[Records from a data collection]
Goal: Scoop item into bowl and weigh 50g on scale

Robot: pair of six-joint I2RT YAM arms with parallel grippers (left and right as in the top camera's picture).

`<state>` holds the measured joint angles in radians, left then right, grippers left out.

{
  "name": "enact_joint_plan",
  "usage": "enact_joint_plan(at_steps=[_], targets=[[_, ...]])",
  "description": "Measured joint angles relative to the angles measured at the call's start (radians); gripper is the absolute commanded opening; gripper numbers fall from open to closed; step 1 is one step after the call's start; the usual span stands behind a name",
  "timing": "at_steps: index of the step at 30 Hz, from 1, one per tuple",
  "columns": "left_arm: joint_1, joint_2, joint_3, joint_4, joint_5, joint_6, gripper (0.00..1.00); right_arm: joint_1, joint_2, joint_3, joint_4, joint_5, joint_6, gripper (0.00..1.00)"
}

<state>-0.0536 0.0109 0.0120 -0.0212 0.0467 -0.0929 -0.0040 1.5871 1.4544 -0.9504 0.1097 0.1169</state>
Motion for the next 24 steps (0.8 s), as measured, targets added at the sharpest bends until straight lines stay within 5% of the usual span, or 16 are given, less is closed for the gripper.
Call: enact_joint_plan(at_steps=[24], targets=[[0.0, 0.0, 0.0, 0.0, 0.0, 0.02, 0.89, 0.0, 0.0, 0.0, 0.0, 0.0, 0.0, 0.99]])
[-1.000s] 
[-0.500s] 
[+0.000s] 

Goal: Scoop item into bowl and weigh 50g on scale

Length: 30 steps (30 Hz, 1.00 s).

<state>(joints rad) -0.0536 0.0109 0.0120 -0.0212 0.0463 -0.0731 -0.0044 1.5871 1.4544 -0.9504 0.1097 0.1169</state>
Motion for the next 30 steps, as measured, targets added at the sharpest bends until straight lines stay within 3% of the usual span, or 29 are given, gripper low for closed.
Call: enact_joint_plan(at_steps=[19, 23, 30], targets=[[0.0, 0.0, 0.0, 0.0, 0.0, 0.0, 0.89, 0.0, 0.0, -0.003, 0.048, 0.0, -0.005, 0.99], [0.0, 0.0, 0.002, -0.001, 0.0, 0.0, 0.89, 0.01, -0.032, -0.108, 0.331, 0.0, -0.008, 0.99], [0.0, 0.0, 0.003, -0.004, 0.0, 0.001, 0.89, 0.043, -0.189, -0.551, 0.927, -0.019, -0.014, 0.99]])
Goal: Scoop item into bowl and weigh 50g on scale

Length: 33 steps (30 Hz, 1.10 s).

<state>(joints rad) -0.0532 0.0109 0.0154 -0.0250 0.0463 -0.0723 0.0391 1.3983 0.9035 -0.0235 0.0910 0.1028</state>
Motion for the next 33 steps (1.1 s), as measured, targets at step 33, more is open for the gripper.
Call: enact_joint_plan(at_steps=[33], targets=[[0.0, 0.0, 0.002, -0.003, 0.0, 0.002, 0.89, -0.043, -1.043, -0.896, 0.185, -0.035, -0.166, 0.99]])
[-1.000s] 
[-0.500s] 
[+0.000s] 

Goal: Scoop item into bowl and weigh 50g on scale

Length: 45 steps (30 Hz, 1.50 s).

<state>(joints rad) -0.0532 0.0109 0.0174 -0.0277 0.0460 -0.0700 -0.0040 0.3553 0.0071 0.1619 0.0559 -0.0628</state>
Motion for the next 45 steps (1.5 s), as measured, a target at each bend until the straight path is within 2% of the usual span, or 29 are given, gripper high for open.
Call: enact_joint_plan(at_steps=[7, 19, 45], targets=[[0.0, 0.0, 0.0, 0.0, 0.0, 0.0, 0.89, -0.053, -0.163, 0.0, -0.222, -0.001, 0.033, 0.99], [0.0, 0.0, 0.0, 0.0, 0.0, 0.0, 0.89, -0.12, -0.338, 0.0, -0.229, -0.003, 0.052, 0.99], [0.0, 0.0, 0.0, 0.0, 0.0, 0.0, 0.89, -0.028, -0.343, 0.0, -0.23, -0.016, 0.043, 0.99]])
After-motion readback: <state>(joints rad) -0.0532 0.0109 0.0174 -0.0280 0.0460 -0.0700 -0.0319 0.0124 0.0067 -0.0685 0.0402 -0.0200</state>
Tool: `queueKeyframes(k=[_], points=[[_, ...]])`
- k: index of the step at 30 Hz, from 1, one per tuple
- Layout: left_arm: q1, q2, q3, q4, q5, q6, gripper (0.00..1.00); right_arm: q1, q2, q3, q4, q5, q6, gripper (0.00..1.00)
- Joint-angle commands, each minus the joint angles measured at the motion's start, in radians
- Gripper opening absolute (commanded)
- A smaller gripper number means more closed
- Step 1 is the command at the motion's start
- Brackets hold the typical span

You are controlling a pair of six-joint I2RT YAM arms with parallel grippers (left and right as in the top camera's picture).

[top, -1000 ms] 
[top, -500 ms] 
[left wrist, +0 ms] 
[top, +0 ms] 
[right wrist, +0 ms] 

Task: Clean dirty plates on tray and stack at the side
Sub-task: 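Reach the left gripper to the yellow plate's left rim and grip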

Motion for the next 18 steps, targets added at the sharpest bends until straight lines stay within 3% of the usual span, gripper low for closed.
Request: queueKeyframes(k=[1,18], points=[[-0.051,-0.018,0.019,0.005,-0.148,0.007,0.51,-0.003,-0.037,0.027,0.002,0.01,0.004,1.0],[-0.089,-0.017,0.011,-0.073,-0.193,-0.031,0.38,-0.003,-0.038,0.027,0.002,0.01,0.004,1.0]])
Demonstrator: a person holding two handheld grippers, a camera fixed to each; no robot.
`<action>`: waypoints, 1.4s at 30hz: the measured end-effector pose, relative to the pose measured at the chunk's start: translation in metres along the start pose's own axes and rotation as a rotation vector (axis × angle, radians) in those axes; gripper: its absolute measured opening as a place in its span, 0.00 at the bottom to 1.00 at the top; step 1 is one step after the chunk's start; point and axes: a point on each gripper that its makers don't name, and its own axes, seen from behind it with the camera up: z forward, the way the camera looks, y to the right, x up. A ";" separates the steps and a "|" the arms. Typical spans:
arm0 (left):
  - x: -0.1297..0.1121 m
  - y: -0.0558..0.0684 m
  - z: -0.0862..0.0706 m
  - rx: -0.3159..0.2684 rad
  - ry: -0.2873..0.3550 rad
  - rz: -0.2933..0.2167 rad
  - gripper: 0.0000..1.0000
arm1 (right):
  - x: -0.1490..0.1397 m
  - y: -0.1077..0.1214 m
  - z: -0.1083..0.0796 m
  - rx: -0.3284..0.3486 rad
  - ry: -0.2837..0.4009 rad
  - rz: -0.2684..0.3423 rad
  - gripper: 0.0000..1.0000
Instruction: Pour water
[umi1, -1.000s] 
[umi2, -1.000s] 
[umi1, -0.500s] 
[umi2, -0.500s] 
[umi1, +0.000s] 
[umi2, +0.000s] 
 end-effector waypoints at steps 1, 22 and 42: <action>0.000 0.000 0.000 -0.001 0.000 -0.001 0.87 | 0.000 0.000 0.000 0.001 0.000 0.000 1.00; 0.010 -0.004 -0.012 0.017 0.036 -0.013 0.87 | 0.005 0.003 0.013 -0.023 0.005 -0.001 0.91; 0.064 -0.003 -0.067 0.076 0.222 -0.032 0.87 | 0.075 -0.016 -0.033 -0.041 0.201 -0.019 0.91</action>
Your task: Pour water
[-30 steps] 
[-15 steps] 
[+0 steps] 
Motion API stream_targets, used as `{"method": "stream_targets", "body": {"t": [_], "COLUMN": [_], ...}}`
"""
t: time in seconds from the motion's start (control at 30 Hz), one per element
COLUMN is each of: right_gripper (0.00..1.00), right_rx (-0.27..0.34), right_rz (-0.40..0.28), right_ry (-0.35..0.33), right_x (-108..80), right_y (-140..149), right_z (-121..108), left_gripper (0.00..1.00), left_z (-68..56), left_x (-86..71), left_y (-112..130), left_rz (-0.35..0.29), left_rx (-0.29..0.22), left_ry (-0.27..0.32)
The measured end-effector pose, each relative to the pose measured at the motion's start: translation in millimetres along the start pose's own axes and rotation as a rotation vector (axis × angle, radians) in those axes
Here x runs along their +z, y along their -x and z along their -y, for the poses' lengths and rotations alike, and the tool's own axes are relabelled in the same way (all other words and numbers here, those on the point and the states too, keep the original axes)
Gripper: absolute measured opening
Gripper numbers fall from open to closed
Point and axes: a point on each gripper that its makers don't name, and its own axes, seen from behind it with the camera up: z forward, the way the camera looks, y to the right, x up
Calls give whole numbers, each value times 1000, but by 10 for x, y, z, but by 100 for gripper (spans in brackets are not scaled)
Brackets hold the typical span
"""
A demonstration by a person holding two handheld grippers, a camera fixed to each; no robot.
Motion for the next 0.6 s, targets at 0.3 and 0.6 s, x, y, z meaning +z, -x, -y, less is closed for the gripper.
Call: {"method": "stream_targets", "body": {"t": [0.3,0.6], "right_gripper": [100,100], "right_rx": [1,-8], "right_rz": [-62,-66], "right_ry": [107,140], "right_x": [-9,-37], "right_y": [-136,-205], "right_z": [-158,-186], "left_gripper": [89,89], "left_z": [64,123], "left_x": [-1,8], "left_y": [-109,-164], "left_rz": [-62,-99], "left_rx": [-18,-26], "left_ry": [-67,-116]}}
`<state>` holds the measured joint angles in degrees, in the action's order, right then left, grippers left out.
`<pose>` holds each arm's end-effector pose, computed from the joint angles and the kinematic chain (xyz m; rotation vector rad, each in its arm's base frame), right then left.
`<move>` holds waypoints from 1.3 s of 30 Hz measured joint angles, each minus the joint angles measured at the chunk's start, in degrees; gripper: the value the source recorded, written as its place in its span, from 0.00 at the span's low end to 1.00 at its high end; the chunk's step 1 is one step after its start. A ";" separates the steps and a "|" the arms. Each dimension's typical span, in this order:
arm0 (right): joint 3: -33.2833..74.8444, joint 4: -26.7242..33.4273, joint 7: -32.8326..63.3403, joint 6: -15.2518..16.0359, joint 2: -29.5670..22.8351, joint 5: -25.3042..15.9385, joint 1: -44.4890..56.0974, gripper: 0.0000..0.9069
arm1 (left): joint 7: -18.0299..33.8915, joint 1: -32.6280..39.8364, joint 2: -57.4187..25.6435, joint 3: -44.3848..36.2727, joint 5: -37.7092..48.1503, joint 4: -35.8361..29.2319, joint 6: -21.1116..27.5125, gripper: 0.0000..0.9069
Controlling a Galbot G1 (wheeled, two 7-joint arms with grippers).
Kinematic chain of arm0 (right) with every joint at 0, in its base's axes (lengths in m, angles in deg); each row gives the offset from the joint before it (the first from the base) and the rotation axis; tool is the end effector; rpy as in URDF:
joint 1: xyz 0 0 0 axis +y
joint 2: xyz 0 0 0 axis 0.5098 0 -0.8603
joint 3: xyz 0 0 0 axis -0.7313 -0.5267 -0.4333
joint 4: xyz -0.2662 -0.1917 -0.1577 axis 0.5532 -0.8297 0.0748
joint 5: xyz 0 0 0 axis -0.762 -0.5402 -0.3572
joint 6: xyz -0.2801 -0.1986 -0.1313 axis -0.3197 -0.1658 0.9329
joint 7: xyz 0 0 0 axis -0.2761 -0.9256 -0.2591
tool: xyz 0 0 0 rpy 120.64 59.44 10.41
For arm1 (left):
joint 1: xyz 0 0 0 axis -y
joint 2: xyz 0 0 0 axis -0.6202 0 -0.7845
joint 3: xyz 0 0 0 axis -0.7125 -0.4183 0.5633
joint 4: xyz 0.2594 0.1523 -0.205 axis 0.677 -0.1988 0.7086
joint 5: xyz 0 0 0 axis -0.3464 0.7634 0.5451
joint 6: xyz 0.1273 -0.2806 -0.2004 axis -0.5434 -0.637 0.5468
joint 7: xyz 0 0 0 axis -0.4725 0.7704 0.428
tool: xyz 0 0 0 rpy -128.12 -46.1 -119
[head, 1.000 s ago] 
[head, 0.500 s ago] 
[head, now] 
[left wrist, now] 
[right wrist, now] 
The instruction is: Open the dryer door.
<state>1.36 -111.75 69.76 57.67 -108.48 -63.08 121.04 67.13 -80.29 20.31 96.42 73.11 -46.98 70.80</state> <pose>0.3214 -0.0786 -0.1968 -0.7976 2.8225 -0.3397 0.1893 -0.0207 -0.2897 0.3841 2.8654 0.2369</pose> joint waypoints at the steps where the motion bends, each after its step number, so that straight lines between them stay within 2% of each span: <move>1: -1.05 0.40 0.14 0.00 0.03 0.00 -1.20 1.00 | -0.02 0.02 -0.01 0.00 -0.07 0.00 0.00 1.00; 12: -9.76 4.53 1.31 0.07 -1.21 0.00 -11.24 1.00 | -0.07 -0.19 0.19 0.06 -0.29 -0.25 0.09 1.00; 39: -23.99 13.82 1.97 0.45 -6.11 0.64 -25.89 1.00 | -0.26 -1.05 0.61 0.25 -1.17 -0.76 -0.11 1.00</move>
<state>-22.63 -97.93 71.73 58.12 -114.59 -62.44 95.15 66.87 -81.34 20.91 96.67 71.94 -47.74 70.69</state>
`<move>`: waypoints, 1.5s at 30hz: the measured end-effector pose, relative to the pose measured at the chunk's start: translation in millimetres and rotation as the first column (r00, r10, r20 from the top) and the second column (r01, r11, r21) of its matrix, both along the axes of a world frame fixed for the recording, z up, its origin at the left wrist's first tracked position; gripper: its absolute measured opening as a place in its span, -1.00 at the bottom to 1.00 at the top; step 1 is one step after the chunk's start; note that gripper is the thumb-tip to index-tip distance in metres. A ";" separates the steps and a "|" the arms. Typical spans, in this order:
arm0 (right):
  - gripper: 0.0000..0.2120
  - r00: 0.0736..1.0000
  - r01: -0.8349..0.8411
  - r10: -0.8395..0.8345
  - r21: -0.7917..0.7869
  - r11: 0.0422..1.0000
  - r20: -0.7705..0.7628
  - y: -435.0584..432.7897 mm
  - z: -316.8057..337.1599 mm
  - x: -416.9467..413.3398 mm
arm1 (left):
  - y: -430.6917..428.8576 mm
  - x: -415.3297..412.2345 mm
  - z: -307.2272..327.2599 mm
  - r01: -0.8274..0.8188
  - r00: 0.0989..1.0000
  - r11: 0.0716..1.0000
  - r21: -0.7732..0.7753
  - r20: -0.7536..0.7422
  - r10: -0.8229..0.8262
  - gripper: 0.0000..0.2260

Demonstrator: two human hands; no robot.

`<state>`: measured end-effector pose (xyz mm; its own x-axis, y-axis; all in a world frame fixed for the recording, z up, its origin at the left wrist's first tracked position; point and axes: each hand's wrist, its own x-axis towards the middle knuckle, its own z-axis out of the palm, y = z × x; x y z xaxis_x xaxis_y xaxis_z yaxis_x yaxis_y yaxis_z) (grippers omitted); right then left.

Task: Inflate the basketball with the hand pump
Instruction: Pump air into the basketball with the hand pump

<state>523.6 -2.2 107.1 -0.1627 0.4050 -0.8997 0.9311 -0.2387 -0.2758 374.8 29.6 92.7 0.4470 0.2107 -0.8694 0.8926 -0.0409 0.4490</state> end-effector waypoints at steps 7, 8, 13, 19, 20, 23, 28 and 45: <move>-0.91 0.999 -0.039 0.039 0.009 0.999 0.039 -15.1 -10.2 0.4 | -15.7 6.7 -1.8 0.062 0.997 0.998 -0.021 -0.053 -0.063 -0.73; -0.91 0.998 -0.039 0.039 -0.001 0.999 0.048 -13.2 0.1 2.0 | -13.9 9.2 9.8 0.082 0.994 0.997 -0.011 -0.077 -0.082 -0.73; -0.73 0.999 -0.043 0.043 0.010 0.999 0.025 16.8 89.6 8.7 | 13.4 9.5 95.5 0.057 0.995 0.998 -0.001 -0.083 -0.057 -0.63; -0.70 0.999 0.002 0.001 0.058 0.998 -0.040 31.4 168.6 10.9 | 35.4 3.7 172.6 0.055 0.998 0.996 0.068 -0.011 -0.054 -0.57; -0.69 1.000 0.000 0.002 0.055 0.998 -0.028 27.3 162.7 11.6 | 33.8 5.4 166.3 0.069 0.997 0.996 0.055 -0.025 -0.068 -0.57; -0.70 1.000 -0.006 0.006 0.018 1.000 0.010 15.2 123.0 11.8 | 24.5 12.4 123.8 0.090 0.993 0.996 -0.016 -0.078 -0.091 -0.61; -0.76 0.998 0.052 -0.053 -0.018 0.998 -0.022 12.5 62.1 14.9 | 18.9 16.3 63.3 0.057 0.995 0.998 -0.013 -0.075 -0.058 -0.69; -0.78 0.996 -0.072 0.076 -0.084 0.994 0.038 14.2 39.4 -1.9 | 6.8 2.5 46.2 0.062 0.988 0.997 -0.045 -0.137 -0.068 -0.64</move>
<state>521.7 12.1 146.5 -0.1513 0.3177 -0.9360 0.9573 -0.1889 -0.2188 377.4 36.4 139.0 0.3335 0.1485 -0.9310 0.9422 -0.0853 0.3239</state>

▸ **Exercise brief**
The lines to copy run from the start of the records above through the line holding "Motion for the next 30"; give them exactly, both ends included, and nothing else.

▸ **Solved exercise**
Goal: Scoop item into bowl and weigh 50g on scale

Robot: pair of six-joint I2RT YAM arms with parallel grippers (left and right as in the top camera's picture).

`<state>` holds the measured joint angles in radians, left then right, grippers left out.

{
  "name": "enact_joint_plan",
  "usage": "enact_joint_plan(at_steps=[_], targets=[[_, ...]])",
  "description": "Measured joint angles relative to the angles measured at the call's start (radians); gripper is the absolute commanded opening; gripper numbers fall from open to closed; step 1 is one step after the call's start; the usual span stands behind a name",
  "timing": "at_steps: index of the step at 30 Hz, from 1, one per tuple",
  "columns": "left_arm: joint_1, joint_2, joint_3, joint_4, joint_5, joint_6, gripper (0.00..1.00); right_arm: joint_1, joint_2, joint_3, joint_4, joint_5, joint_6, gripper (0.00..1.00)"
}

<state>-0.0536 0.0109 0.0120 -0.0212 0.0467 -0.0929 -0.0040 1.5871 1.4544 -0.9504 0.1097 0.1169</state>
Motion for the next 24 steps (0.8 s), as measured, targets added at the sharpest bends until straight lines stay within 5% of the usual span, or 16 are given, less is closed for the gripper.
Call: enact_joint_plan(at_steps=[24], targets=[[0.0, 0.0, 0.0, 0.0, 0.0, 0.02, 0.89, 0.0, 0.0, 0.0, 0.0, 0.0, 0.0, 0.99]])
[-1.000s] 
[-0.500s] 
[+0.000s] 

Goal: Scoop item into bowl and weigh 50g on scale

Length: 30 steps (30 Hz, 1.00 s).

<state>(joints rad) -0.0536 0.0109 0.0120 -0.0212 0.0463 -0.0731 -0.0044 1.5871 1.4544 -0.9504 0.1097 0.1169</state>
Motion for the next 30 steps, as measured, targets added at the sharpest bends until straight lines stay within 3% of the usual span, or 29 are given, gripper low for closed.

Reply complete, and nothing else is required.